[What you should do] Whenever the string "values" turns up in a line of the data below, copy that line.

[The data]
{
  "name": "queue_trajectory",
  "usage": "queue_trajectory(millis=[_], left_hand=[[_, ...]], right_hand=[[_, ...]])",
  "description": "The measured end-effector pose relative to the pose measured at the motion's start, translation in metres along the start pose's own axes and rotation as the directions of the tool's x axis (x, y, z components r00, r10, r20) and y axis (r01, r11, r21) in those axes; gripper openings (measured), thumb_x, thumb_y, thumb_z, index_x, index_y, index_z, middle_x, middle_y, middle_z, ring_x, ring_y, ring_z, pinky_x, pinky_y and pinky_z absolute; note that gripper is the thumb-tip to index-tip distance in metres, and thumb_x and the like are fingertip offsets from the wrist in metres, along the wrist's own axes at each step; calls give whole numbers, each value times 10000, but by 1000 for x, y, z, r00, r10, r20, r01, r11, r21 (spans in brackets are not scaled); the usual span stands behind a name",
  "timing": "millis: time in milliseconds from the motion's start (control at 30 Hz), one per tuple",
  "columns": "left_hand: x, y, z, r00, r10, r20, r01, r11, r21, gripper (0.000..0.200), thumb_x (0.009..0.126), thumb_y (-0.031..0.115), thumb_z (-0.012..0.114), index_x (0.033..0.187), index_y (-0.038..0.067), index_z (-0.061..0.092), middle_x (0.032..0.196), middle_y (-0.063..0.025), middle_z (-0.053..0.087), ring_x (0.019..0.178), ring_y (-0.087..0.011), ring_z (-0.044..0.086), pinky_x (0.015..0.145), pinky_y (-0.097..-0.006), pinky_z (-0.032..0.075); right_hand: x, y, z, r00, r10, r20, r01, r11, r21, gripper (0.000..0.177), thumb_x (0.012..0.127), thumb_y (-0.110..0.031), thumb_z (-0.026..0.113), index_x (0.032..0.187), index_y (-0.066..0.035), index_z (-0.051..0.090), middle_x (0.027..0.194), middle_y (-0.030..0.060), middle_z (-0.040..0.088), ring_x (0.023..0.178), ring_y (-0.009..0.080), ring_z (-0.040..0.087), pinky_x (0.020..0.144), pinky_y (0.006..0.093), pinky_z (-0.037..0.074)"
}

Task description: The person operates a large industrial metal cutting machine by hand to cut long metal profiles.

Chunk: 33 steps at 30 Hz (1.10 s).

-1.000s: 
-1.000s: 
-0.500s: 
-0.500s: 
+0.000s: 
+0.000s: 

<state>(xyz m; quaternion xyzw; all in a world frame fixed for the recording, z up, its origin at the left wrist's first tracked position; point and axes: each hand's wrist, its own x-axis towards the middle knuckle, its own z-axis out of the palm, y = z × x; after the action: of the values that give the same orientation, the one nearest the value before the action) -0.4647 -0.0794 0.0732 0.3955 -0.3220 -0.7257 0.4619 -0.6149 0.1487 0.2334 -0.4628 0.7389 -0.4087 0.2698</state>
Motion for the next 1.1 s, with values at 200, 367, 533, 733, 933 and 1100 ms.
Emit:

[Output]
<state>(xyz m; quaternion xyzw; all in a world frame fixed for the recording, z up, its origin at the left wrist's first tracked position; point and axes: each hand's wrist, its own x-axis towards the middle knuckle, its own z-axis out of the palm, y = z × x; after the action: of the values that give the same orientation, the one nearest the value before the action) -0.4647 -0.0794 0.0732 0.3955 -0.3220 -0.7257 0.4619 -0.6149 0.1487 0.2334 -0.4628 0.7389 -0.4087 0.2698</state>
Motion for the next 1.1 s, with values at 200, 367, 533, 733, 933 and 1100 ms.

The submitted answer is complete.